Tesla delivered fewer vehicles than expected during the fourth quarter of 2022, despite breaking a quarterly production record.
Elon Musk’s beleaguered company delivered 405,278 vehicles during the December quarter, less than the 420,760 that Wall Street analysts predicted.
Musk had previously flagged an “epic” end to 2022, including his goal to expand vehicle deliveries by 50 per cent year-on-year, which the company also fell short of.
As with a number of major companies in the technology sector, lockdowns in China saw production there lowered, while Tesla also slashed prices by US$7,500 in the US to incentivise buyers hit with rising interest rates and inflationary concerns.

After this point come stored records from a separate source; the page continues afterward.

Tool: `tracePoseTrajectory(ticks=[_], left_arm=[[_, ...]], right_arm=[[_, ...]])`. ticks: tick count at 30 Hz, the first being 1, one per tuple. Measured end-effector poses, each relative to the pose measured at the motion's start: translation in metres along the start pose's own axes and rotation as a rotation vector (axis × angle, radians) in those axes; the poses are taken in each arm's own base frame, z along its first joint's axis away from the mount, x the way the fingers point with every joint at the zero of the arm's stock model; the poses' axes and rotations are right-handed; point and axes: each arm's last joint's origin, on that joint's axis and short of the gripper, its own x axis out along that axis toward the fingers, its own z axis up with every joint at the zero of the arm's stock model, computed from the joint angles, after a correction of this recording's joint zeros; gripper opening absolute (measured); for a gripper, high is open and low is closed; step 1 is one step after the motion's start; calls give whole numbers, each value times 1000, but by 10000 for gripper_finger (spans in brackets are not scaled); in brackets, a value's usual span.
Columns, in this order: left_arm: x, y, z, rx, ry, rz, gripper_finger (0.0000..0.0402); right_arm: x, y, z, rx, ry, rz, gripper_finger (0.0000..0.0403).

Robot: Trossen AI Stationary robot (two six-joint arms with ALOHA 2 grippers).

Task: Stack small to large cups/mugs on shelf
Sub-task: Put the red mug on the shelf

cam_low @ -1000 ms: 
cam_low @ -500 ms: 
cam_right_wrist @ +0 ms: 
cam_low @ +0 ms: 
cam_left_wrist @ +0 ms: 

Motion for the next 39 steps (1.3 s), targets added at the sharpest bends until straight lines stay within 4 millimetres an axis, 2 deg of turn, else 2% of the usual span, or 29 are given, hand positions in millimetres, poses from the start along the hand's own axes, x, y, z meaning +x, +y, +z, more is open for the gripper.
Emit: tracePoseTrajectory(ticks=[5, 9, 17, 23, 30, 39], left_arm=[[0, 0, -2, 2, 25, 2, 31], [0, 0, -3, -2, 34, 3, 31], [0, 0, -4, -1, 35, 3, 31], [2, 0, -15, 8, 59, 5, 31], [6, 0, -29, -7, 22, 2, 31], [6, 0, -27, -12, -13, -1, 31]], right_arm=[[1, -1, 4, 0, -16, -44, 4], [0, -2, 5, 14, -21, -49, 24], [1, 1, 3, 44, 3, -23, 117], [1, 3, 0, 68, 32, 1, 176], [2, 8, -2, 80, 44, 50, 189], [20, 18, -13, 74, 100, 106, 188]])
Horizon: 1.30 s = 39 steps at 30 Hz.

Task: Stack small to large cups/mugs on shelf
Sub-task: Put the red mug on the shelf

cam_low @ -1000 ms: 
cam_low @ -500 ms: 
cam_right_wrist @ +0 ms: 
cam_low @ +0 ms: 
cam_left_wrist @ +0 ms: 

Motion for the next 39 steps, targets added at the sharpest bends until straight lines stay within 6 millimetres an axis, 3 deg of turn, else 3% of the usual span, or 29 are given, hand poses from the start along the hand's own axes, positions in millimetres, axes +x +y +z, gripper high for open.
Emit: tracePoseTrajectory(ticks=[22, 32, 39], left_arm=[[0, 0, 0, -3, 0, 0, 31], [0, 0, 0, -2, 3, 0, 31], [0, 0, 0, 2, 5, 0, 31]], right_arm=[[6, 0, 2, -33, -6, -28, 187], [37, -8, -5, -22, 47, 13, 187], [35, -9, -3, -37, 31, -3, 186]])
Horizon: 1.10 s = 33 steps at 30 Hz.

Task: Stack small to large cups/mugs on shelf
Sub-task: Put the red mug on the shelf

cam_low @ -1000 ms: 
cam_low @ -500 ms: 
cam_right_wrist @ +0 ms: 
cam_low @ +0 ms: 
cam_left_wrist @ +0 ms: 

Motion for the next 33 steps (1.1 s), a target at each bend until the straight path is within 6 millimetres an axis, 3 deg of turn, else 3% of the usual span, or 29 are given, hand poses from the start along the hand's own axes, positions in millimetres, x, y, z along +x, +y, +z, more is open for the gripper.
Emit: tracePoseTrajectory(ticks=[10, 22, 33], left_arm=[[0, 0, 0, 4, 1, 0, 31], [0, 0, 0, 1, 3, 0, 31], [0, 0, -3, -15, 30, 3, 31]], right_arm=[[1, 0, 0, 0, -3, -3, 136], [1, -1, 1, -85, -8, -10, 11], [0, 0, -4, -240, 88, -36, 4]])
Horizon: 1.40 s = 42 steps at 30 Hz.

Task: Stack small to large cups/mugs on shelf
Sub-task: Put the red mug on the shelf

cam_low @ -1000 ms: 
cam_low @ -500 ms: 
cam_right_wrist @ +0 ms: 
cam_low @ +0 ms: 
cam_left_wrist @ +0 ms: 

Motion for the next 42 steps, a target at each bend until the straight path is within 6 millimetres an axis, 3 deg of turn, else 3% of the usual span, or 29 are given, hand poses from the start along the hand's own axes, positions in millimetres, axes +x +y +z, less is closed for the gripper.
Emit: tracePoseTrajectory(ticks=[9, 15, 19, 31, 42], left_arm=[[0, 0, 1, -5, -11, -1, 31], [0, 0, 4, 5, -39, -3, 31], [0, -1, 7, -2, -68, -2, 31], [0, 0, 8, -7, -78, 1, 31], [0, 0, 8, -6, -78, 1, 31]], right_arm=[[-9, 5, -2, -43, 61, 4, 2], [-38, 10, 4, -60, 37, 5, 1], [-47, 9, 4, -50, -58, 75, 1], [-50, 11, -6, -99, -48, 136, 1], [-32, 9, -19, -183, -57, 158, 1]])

Musk’s split attention has cost Tesla dearly, with shares dropping 65 per cent throughout 2022, with a 37 per cent plummet in December alone.
Toni Sacconaghi, a Bernstein analyst, warned Tesla is facing “a significant demand problem.”
“We believe Tesla will need to either reduce its growth targets, and run its factories below capacity, or sustain and potentially increase recent price cuts globally, pressuring margins,” she wrote in a note.
Musk will no doubt be forced to explain his company’s flagging fortunes at Tesla’s investor day on March 1, which it will livestream, “with the option for some of our institutional and retail investors to attend in person”.